What do you mean by noise charactersitic? You don't seem to mean SNR as there is no mention of your signal.
I haven't checked through your Matlab program in detail, but I think your best approach would be to convert the hydrophone signal to Pa as soon as it is imported, which should be straightforward. Then you can generate some test signals in Pa with known outputs. Once the program works with a range of test signals (some 'calibration' will be required) you can have some confidence in the final result.
I would have expected the final y axis to be dB/Hz if you are are dealing with random noise or just dB if you are dealing with sinusoids. [If your block length was not 1 second or you used an analysis window (e.g. Hann) each would need to be scaled differently]
What part of this is weird? It looks very much like the example I used in my book to explain spectral analysis. See Fig. 9-2.
It's probably unlikely but just to be sure and in case you want to have better measurements:
You didn't mention band-limiting before sampling. This means that any noise above 12.5kHz will be folded into the spectrum that you end up with.
Also, I have *no* idea what the oscilloscope is going to do with the signal. If it's just an easy way to get an A/D, then OK.

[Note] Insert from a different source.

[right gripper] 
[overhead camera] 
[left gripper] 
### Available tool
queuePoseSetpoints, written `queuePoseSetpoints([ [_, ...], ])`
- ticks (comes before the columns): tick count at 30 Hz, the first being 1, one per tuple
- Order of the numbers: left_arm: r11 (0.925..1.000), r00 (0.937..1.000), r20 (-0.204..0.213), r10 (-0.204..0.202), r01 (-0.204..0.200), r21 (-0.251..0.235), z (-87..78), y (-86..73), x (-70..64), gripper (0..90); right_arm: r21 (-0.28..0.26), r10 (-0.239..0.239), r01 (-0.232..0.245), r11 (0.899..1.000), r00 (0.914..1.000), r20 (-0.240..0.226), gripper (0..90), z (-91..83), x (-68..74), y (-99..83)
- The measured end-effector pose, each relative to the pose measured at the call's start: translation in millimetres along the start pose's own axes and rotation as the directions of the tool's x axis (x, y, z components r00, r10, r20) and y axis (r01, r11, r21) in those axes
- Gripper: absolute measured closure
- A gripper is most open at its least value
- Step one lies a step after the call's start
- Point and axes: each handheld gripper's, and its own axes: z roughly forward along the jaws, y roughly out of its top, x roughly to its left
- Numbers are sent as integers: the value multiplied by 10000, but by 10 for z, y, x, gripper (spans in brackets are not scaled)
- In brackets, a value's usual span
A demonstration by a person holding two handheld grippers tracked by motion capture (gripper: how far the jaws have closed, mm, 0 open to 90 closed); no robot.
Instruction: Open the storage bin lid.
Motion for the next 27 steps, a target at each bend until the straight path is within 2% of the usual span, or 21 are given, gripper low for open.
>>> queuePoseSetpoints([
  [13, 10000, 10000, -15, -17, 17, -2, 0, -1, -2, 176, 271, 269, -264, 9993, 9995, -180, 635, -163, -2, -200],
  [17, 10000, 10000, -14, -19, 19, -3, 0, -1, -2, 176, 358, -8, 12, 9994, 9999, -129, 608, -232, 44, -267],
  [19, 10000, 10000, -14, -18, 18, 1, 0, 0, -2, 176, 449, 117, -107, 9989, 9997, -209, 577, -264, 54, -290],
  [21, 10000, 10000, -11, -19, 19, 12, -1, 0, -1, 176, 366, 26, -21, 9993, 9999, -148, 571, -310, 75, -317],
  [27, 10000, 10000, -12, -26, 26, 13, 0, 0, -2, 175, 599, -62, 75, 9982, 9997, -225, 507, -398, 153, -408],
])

You forgot to window the signal before taking FFT. If the input is white noise, windowing doesn't matter (but there wouldn't be any merit of computing the spectrum either). If the input is colored, expect your spectrum to be jammed by the big fat side lobes of a rectangular window. A easy way to properly estimate the power spectral density is to use Matlab/Octave's pwelch function. It literally takes one line to implement. You might also want to remove the DC, or you can do it later in frequency domain.